Most of the the additional votes, about 500, came from the Republican stronghold of Pinal County, which attributed the initial undercount to human error.
Hamadeh responded to the recount results by tweeting that the 231-vote change was “shockingly high” and saying his “legal team will be assessing our options to make sure every vote is counted.”
Mayes issued a statement saying she is “excited and ready to get to work as your next attorney general.”
My statement on the recount results. pic.twitter.com/Fo1vFVEkXo
— Kris Mayes (@krismayes) December 29, 2022
The Arizona Secretary of State’s Office issued a press release saying “discrepancies between the original tally and recount results occur and are not unexpected.”

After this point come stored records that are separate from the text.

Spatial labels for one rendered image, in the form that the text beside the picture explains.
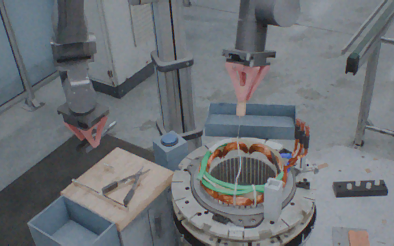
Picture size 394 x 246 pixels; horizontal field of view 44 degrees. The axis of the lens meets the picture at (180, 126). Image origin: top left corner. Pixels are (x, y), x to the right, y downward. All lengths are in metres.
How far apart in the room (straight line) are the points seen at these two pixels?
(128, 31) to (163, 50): 2.02
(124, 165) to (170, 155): 0.15
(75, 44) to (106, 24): 2.28
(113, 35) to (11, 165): 1.05
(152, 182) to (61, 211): 0.23
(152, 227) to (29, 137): 2.20
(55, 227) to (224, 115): 0.57
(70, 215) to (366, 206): 0.84
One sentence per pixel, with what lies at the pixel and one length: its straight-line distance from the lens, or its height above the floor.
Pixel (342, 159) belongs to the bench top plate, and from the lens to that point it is 1.68.
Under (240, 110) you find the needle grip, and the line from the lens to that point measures 0.97.
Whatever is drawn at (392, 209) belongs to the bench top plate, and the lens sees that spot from 1.55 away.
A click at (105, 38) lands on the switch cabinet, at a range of 3.28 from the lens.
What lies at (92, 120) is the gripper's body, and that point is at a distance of 1.02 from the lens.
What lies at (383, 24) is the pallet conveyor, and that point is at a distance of 2.65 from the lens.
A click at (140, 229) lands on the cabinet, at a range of 1.18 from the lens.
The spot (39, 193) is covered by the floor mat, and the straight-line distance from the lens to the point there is 2.85.
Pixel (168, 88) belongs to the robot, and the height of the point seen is 1.10.
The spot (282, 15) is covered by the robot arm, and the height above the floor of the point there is 1.50.
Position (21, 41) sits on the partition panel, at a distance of 3.46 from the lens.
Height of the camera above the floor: 1.85
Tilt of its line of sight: 36 degrees down
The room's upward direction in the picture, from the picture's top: 6 degrees counter-clockwise
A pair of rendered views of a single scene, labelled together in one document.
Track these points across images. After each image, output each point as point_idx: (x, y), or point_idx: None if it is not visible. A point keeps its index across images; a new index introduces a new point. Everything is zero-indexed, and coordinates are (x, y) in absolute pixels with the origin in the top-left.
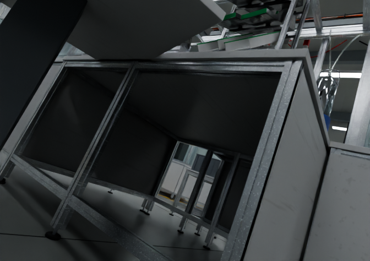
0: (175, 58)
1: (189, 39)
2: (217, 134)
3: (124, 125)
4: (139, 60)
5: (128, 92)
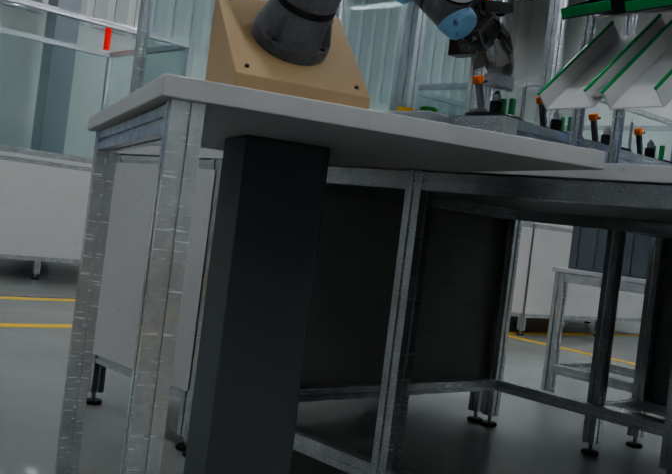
0: (509, 173)
1: (508, 55)
2: (626, 211)
3: (379, 238)
4: (423, 171)
5: (420, 243)
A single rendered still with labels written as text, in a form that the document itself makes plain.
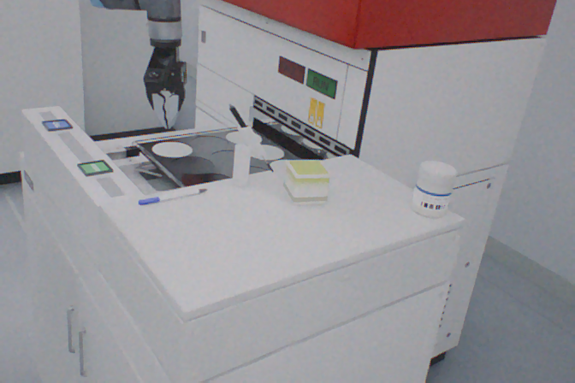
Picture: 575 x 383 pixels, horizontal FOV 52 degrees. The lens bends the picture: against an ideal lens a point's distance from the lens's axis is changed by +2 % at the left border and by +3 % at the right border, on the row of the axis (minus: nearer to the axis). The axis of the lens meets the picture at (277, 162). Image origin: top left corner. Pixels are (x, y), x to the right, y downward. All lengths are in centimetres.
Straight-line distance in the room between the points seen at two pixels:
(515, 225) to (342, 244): 203
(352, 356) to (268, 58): 87
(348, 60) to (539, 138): 160
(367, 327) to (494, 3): 90
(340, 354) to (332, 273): 20
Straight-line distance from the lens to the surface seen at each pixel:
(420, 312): 126
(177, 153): 148
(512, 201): 298
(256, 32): 171
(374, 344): 120
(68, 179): 127
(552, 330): 276
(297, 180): 110
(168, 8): 133
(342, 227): 108
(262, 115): 169
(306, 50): 152
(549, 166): 285
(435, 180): 115
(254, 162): 146
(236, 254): 97
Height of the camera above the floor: 149
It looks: 24 degrees down
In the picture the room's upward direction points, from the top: 6 degrees clockwise
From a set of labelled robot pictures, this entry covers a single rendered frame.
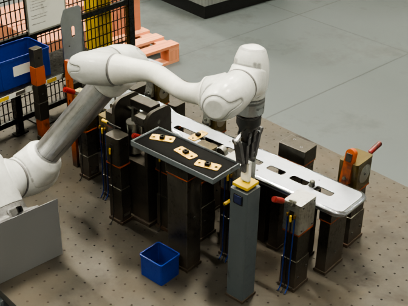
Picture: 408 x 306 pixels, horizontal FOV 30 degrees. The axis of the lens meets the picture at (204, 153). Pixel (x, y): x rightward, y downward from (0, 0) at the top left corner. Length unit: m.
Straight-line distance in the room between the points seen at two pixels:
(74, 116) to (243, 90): 0.84
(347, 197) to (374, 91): 3.17
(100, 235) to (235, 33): 3.98
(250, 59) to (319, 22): 4.90
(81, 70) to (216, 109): 0.60
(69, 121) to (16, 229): 0.42
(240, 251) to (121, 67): 0.70
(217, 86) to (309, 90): 3.69
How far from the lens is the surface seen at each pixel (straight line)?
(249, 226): 2.43
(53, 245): 2.81
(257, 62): 2.14
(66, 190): 3.20
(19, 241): 2.71
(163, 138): 2.59
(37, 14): 3.56
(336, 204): 2.59
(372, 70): 6.11
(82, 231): 2.95
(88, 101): 2.66
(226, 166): 2.45
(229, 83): 2.03
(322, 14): 7.21
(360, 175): 2.75
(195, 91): 2.09
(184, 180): 2.51
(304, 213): 2.49
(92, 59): 2.43
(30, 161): 2.84
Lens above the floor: 2.44
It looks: 31 degrees down
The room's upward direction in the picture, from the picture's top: 1 degrees clockwise
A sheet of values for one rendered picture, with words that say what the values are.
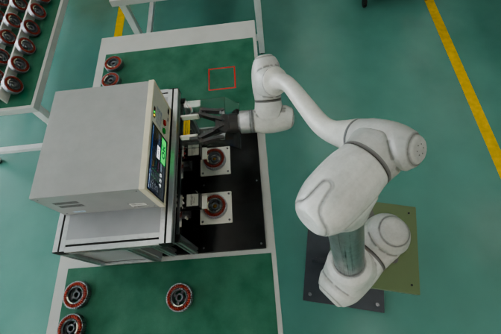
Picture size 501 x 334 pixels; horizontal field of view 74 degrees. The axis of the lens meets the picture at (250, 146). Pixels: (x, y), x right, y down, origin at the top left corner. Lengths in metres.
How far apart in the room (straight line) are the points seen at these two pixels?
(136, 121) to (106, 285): 0.81
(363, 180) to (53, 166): 1.01
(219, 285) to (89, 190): 0.70
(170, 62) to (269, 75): 1.07
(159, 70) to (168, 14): 1.57
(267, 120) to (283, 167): 1.27
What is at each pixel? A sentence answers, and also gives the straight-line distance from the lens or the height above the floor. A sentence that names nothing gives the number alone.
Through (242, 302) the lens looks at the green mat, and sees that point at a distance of 1.55.
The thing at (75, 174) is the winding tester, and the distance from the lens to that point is 1.26.
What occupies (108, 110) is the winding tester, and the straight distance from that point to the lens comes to 1.33.
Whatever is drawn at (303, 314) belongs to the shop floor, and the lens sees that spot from 2.29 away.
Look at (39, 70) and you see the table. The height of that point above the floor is 0.75.
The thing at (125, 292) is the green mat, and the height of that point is 0.75.
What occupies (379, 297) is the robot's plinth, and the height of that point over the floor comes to 0.02.
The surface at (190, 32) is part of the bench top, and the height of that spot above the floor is 0.75.
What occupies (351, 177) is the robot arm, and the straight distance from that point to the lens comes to 0.73.
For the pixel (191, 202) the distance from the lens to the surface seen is 1.49.
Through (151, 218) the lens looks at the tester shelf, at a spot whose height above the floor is 1.11.
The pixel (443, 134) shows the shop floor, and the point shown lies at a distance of 2.84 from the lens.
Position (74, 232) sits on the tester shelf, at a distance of 1.43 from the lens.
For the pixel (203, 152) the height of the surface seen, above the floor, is 0.88.
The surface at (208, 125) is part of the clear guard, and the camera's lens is 1.46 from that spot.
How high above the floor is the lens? 2.29
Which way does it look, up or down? 63 degrees down
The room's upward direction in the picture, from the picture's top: 12 degrees counter-clockwise
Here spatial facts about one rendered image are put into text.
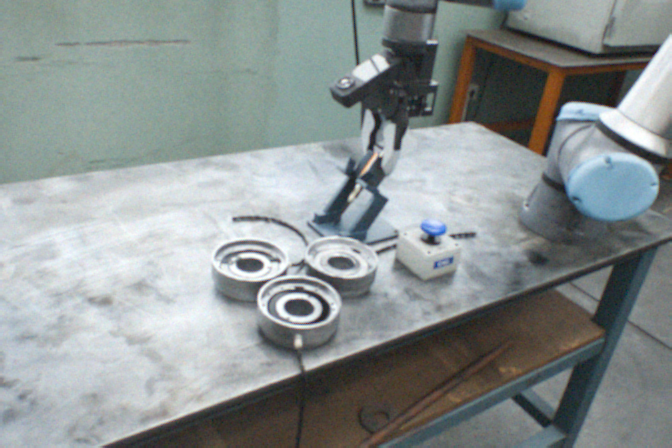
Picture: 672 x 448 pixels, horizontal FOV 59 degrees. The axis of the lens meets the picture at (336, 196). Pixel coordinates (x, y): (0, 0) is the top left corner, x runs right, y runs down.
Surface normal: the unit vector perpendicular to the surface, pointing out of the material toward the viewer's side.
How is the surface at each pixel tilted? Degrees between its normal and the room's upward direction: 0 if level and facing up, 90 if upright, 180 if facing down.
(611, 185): 97
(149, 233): 0
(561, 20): 90
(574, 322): 0
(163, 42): 90
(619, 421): 0
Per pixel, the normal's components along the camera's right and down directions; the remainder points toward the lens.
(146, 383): 0.11, -0.88
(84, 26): 0.54, 0.44
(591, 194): -0.23, 0.53
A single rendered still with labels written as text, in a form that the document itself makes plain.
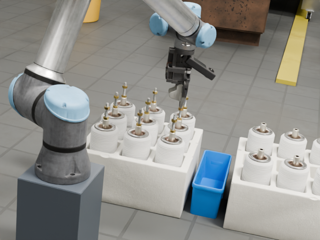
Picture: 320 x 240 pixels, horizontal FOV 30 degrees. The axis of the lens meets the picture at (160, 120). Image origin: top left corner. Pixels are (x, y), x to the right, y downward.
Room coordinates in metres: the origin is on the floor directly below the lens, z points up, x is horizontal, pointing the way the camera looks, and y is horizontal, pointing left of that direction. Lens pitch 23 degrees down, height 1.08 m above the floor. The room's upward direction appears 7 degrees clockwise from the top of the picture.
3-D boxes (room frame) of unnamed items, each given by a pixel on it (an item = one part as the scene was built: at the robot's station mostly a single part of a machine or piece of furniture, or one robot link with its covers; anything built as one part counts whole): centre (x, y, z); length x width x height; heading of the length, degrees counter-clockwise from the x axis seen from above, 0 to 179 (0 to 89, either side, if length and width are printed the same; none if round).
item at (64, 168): (1.42, 0.25, 0.35); 0.15 x 0.15 x 0.10
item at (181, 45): (1.94, -0.05, 0.56); 0.08 x 0.08 x 0.05
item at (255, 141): (2.01, -0.38, 0.16); 0.10 x 0.10 x 0.18
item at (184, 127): (1.95, -0.07, 0.25); 0.08 x 0.08 x 0.01
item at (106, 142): (1.87, 0.19, 0.16); 0.10 x 0.10 x 0.18
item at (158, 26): (1.86, 0.00, 0.64); 0.11 x 0.11 x 0.08; 48
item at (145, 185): (1.96, 0.05, 0.09); 0.39 x 0.39 x 0.18; 81
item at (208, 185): (1.92, -0.21, 0.06); 0.30 x 0.11 x 0.12; 170
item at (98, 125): (1.87, 0.19, 0.25); 0.08 x 0.08 x 0.01
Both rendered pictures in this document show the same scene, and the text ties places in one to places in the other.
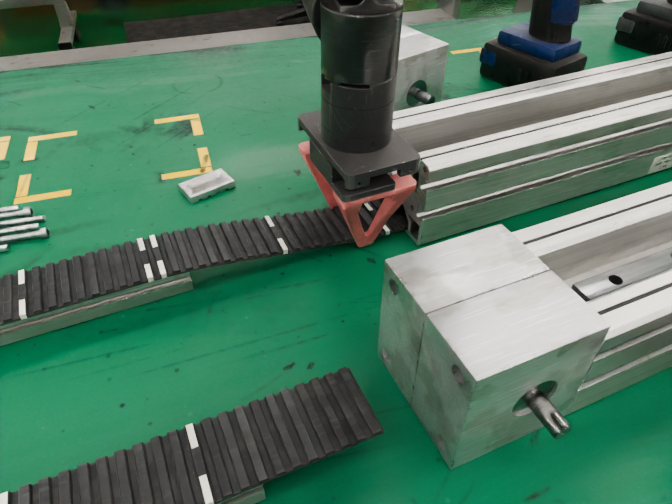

“Recounts provide an opportunity to ensure that all ballots cast are counted accurately and the correct winner won,” State Elections Director Kori Lorick said in the release.
“Election officials will be reviewing the recount process to identify meaningful process improvements as part of our continued commitment to getting it right.”
Mayes will be sworn in next week as the state’s first Democratic attorney general since 2011 and break a streak of three Republicans in the office.
Attorney general is Arizona’s chief legal officer. Mark Brnovich, who is finishing up his second term in the role, lost in the GOP primary in his bid to move into the U.S. Senate.
The two other recounted races confirmed victories for Republican Tom Horne as superintendent of public instruction and Republican Liz Harris as a state representative.
Horne unseated incumbent Democrat Kathy Hoffman, and Harris edged out fellow Republican Julie Willoughby for the second House seat for District 13. Harris joins Democrat Jennifer Pawlik in representing the district, which includes parts of Chandler, Sun Lakes and Gilbert.
Horne’s final margin of victory was 9,188 votes, 221 larger than before the recount. Harris added five votes to her margin to finish 275 votes ahead of Willoughby.
Automatic recounts are triggered under state law when races are closer than .5 percentage points. The threshold used to be .1 percentage points, but Legislature increased it this year. If the law hadn’t been changed, only the attorney general’s race would have been recounted this year.
The recount process couldn’t begin until after the official results were certified at the statewide canvass on Dec. 5. Secretary of State Katie Hobbs, as required by state law, filed documents with the state court system to initiate the process later that day.
Per Thomason’s directions, each of Arizona’s 15 counties used tabulating machines to recount their ballots this month before sending them to Hobbs’ office. The secretary of state’s legal counsel presented the results to the judge before he announced them Thursday morning.
None of the results could be made public until the court released them all at once.
Thomason initially scheduled the results hearing for Dec. 21, but he delayed it because one county was still working on its recount and Hamadeh’s lawsuit challenging his loss, which eventually was dismissed, was still working its way through the legal system.
It’s extremely rare for a recount to reverse a result.
FairVote, a nonprofit that studies election practices, found three races that flipped out of 35 recounts nationwide over the last two decades. The reversals all were in races that were closer than .06 percentage points. Of the three Arizona recounts, only the attorney general’s race was within that margin.